In contrast, randomized trials comparing 1 month of DAPT followed by P2Y12 inhibitor monotherapy, such as GLOBAL-LEADERS, STOPDAPT-2, T-PASS, and TARGET-FIRST, have generally not shown signals of harm associated with reduced DAPT. These conclusions, coupled with the consistent direction of treatment effects across ischemic endpoints in NEO-MINDSET and the signals of harm associated with early aspirin withdrawal in the STOPDAPT-3 trial, may indicate that immediate postprocedural P2Y12 inhibitor monotherapy is less safe than at least 1 month of DAPT. In addition, while reductions in major bleeding despite numerically increased ischaemic events may be appealing in patients at high bleeding risk, this trade-off appears less favourable in patients without high bleeding risk. In this regard, only one-fifth of patients in the NEO-MINDSET trial were classified as high bleeding risk. Ongoing trials, such as LEGACY (NCT05125276), will likely shed light on unaddressed questions.11

References

  1. Byrne RA, Rossello X, Coughlan JJ, et al. ESC Guidelines for the management of acute coronary syndromes. Eur Heart J 2023;44:3720-3826.
  2. Valgimigli M, Landi A, Angiolillo DJ, et al. Demystifying the Contemporary Role of 12-Month Dual Antiplatelet Therapy After Acute Coronary Syndrome. Circulation 2024;150:317-335.
  3. Giacoppo D, Matsuda Y, Fovino LN, et al. Short dual antiplatelet therapy followed by P2Y12 inhibitor monotherapy vs. prolonged dual antiplatelet therapy after percutaneous coronary intervention with second-generation drug-eluting stents: a systematic review and meta-analysis of randomized clinical trials. Eur Heart J 2021;42:308-319.
  4. Kogame N, Guimarães PO, Modolo R, et al. Aspirin-Free Prasugrel Monotherapy Following Coronary Artery Stenting in Patients With Stable CAD: The ASET Pilot Study. JACC Cardiovasc Interv 2020;13:2251-2262.
  5. Guimarães PO, Franken M, Tavares CAM, et al. Early Withdrawal of Aspirin after PCI in Acute Coronary Syndromes. N Engl J Med 2025, 31st August (Ahead of Print).

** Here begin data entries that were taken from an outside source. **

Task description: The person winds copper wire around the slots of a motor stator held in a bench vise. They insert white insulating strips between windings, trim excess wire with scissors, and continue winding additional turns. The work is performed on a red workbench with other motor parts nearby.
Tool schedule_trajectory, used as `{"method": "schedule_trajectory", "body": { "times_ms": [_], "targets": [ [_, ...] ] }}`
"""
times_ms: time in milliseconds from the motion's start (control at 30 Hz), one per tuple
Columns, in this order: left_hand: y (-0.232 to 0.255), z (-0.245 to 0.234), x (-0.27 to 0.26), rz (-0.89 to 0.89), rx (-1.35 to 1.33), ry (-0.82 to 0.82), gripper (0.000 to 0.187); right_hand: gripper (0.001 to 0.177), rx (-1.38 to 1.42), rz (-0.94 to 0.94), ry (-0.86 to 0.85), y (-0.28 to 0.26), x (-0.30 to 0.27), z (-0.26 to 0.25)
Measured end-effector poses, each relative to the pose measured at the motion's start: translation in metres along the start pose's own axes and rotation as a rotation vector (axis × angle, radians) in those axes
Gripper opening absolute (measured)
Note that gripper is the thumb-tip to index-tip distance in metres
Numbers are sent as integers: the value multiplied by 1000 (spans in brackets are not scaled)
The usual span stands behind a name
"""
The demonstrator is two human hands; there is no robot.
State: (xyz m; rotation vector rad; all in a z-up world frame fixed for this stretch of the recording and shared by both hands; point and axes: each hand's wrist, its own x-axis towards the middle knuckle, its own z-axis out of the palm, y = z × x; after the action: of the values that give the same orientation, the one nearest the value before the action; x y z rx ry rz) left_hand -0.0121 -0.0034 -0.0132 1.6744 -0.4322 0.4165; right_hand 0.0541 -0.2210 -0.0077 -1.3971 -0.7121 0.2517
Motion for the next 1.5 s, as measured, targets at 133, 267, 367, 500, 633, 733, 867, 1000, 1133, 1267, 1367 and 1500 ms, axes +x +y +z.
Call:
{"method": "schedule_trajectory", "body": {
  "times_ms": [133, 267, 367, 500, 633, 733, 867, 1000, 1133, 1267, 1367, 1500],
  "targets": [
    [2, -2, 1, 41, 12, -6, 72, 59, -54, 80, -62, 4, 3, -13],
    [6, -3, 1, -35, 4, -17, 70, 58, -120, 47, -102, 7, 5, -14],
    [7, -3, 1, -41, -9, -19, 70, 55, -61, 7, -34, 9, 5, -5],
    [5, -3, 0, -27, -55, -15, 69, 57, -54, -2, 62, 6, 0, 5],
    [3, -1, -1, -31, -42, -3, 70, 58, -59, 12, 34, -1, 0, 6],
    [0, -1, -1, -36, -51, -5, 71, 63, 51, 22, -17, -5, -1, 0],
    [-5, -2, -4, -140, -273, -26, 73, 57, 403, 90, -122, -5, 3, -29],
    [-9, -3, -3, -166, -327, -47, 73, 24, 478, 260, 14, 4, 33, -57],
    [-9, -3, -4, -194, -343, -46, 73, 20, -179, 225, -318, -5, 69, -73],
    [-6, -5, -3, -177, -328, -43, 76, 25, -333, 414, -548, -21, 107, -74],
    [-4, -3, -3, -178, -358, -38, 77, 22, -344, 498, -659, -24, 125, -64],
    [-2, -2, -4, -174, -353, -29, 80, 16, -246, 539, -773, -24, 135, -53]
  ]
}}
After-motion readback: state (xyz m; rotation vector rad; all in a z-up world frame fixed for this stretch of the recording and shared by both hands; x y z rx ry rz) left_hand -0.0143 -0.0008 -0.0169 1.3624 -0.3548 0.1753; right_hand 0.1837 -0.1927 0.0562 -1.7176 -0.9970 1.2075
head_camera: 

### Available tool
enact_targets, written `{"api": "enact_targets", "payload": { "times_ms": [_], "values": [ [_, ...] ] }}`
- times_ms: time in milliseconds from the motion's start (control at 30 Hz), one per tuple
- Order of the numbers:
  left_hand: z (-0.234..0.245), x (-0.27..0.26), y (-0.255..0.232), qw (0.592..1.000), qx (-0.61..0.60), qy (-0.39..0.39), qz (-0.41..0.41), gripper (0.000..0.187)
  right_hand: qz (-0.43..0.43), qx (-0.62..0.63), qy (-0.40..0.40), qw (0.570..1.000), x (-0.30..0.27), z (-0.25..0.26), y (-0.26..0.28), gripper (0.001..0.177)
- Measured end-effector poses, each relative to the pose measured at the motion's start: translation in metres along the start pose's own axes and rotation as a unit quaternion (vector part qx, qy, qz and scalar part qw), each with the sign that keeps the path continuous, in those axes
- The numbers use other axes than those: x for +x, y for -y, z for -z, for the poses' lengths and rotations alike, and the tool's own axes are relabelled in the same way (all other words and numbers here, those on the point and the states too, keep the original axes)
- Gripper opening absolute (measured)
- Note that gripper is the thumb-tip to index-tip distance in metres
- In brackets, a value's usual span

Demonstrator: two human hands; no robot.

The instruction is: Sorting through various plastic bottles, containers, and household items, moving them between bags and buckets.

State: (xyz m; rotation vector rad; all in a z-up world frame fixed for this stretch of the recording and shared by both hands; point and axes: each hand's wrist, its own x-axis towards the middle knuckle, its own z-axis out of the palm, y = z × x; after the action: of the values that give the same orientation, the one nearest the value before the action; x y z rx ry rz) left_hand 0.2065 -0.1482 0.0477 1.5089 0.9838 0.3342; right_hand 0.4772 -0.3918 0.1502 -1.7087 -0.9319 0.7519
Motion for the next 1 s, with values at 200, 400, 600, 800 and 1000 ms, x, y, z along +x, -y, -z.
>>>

  6. Watanabe H, Natsuaki M, Morimoto T, et al. Aspirin vs. clopidogrel monotherapy after percutaneous coronary intervention: 1-year follow-up of the STOPDAPT-3 trial. Eur Heart J 2024;45:5042-5054.
  7. Vranckx P, Valgimigli M, Jüni P, et al. Ticagrelor plus aspirin for 1 month, followed by ticagrelor monotherapy for 23 months vs aspirin plus clopidogrel or ticagrelor for 12 months, followed by aspirin monotherapy for 12 months after implantation of a drug-eluting stent: a multicentre, open-label, randomised superiority trial. Lancet 2018;392:940-949.
  8. Watanabe H, Domei T, Morimoto T, et al. Effect of 1-Month Dual Antiplatelet Therapy Followed by Clopidogrel vs 12-Month Dual Antiplatelet Therapy on Cardiovascular and Bleeding Events in Patients Receiving PCI: The STOPDAPT-2 Randomized Clinical Trial. JAMA 2019;321:2414-2427.
  9. Hong SJ, Lee SJ, Suh Y, et al. Stopping Aspirin Within 1 Month After Stenting for Ticagrelor Monotherapy in Acute Coronary Syndrome: The T-PASS Randomized Noninferiority Trial. Circulation 2024;149:562-573.
  10. Tarantini G, Honton B, Paradies V, et al. Early Discontinuation of Aspirin after PCI in Low-Risk Acute Myocardial Infarction. N Engl J Med 2025, 31st August (Ahead of Print).
  11. van der Sangen NMR, Küçük T, Sivanesan S, et al. Less bleeding by omitting aspirin in non-ST-segment elevation acute coronary syndrome patients: Rationale and design of the LEGACY study. Am Heart J 2023;265:114-120.